● Data below

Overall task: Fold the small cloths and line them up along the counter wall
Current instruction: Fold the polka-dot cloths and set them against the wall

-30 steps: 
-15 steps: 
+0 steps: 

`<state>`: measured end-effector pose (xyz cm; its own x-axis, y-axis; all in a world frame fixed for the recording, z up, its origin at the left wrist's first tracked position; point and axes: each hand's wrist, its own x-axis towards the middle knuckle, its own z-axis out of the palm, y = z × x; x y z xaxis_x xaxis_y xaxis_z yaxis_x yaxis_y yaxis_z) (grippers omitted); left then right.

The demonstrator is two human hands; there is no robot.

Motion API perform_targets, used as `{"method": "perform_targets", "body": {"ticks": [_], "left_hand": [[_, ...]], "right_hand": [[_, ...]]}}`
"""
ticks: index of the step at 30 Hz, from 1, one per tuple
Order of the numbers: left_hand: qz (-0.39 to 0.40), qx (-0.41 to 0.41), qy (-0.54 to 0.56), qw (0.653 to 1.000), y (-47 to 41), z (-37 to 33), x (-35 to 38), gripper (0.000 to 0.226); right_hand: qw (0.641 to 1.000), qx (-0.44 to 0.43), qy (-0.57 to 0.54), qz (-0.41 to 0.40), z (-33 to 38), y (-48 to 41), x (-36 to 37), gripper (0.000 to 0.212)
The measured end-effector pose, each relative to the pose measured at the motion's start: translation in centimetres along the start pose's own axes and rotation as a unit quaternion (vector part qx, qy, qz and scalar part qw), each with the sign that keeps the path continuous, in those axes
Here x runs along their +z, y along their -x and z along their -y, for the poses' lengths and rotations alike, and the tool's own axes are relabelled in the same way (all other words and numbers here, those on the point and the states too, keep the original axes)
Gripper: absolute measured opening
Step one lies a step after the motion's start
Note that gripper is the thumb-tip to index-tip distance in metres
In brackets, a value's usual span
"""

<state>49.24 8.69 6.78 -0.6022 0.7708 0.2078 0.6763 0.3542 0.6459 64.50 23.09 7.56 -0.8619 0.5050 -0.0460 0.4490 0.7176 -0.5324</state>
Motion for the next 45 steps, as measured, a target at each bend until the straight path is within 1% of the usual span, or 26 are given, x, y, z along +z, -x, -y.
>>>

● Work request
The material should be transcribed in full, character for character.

● Completed task
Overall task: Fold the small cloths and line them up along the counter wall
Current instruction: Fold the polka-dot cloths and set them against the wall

-30 steps: 
-15 steps: 
+0 steps: 

`<state>`: measured end-effector pose (xyz cm; its own x-axis, y-axis; all in a world frame fixed for the recording, z up, its origin at the left wrist's first tracked position; point and axes: each hand's wrist, its own x-axis towards the middle knuckle, its own z-axis out of the palm, y = z × x; x y z xaxis_x xaxis_y xaxis_z yaxis_x yaxis_y yaxis_z) (grippers omitted); left then right.

The demonstrator is two human hands; there is no robot.

Motion API perform_targets, used as `{"method": "perform_targets", "body": {"ticks": [_], "left_hand": [[_, ...]], "right_hand": [[_, ...]]}}`
"""
ticks: index of the step at 30 Hz, from 1, one per tuple
Order of the numbers: left_hand: qz (-0.39 to 0.40), qx (-0.41 to 0.41), qy (-0.54 to 0.56), qw (0.653 to 1.000), y (-47 to 41), z (-37 to 33), x (-35 to 38), gripper (0.000 to 0.226); right_hand: qw (0.641 to 1.000), qx (-0.44 to 0.43), qy (-0.57 to 0.54), qz (-0.41 to 0.40), z (-33 to 38), y (-48 to 41), x (-36 to 37), gripper (0.000 to 0.212)
The measured end-effector pose, each relative to the pose measured at the motion's start: translation in centimetres along the start pose's own axes and rotation as a unit quaternion (vector part qx, qy, qz and scalar part qw), each with the sign that keeps the path continuous, in those axes
Here x runs along their +z, y along their -x and z along their -y, for the poses' lengths and rotations alike, and the tool's own axes are relabelled in the same way (all other words and numbers here, those on the point and the states too, keep the original axes)
Gripper: absolute measured opening
Step one lies a step after the motion's start
Note that gripper is the thumb-tip to index-tip distance in metres
In brackets, a value's usual span
"""

<state>49.24 8.69 6.78 -0.6022 0.7708 0.2078 0.6763 0.3542 0.6459 64.50 23.09 7.56 -0.8619 0.5050 -0.0460 0.4490 0.7176 -0.5324</state>
Motion for the next 45 steps, as measured, a target at each bend until the straight path is within 1% of the usual span, or 26 are given, x, y, z along +z, -x, -y.
>>>

The required response has been given in full.